═══ Records for this task

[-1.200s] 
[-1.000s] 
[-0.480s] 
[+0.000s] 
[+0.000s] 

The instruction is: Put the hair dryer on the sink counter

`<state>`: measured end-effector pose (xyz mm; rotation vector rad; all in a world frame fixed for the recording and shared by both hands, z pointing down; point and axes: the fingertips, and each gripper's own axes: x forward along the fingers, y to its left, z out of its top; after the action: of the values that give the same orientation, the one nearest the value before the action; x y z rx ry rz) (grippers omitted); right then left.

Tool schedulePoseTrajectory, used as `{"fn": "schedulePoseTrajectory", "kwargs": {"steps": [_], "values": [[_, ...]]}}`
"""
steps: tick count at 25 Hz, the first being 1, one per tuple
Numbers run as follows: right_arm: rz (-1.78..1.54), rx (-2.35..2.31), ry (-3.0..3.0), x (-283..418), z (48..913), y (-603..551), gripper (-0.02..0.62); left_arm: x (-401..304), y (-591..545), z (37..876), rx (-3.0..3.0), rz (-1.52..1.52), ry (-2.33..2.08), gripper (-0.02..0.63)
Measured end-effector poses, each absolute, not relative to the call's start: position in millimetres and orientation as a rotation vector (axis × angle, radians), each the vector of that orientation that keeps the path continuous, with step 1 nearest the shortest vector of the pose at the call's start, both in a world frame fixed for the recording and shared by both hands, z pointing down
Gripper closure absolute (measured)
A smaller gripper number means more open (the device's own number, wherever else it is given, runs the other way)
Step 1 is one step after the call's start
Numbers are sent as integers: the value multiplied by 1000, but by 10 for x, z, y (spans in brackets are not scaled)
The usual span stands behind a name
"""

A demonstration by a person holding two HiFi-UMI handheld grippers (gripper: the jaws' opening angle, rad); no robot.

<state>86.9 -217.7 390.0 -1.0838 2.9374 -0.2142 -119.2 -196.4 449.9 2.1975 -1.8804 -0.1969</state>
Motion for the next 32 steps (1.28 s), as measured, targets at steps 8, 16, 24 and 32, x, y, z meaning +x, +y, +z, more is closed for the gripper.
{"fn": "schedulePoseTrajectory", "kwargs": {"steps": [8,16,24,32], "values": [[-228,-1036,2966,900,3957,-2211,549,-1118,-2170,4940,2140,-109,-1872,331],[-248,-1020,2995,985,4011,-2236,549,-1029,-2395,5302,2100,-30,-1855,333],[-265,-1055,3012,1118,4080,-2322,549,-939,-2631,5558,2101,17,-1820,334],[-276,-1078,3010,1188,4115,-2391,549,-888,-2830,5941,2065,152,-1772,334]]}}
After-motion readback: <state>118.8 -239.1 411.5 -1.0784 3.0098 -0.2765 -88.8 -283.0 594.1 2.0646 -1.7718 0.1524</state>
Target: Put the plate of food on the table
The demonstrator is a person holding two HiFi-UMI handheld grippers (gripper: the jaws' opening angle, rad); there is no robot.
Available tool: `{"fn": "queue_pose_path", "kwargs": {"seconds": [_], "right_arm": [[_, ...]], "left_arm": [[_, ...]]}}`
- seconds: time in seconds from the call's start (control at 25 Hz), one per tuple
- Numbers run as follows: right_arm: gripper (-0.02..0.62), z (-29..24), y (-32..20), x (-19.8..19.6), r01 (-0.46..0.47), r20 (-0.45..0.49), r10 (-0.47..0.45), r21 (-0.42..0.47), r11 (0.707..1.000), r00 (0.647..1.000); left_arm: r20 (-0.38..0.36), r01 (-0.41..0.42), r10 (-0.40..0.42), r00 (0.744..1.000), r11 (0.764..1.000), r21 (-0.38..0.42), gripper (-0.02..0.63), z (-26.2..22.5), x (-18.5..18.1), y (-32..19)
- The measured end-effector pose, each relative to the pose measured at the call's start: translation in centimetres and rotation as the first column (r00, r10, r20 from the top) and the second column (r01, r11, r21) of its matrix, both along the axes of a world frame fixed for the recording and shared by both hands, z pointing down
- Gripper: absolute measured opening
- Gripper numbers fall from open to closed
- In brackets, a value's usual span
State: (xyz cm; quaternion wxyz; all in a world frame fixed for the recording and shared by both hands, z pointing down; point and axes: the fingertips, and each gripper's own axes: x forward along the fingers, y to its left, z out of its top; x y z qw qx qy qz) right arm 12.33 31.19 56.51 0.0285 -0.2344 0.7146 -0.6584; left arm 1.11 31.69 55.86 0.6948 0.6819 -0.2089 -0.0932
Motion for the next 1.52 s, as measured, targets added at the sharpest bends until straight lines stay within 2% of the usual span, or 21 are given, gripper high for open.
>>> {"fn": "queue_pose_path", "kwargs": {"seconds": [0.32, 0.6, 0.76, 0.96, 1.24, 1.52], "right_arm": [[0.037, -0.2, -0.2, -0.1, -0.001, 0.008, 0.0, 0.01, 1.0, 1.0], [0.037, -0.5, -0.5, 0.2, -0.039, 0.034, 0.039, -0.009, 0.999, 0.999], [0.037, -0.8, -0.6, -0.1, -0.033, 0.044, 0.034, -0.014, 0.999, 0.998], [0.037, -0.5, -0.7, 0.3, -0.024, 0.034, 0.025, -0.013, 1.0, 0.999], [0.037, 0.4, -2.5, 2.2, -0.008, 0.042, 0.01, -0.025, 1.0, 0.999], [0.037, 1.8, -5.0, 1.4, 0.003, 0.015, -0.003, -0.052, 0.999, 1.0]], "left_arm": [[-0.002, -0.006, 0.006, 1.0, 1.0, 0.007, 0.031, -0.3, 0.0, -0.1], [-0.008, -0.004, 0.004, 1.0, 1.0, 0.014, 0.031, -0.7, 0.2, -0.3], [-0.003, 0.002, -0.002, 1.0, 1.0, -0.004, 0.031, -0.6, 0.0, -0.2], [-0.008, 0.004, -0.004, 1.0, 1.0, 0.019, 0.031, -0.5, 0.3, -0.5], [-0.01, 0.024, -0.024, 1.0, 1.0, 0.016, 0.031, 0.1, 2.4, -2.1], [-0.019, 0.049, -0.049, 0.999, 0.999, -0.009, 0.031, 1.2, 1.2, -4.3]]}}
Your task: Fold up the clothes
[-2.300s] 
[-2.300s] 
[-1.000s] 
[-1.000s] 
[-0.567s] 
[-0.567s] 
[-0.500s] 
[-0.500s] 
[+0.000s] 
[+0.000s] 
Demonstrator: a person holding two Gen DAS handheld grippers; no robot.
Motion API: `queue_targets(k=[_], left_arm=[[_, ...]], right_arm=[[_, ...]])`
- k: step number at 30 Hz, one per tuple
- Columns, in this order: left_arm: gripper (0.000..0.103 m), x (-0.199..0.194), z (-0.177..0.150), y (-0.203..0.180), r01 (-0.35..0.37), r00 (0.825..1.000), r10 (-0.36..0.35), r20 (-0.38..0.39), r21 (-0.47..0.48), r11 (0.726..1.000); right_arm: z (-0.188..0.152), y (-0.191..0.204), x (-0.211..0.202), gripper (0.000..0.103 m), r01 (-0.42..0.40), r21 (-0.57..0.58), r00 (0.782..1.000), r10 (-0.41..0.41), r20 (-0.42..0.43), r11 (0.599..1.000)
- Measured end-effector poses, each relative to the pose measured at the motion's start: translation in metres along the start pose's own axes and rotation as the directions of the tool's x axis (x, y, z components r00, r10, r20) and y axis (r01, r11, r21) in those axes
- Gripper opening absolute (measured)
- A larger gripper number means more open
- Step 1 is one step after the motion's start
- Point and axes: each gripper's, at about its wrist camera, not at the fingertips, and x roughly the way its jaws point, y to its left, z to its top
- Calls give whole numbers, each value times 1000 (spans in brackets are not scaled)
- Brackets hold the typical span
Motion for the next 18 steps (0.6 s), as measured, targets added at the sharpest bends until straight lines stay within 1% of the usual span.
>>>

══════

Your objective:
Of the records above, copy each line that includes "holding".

Written response:
A demonstration by a person holding two HiFi-UMI handheld grippers (gripper: the jaws' opening angle, rad); no robot.
The demonstrator is a person holding two HiFi-UMI handheld grippers (gripper: the jaws' opening angle, rad); there is no robot.
Demonstrator: a person holding two Gen DAS handheld grippers; no robot.

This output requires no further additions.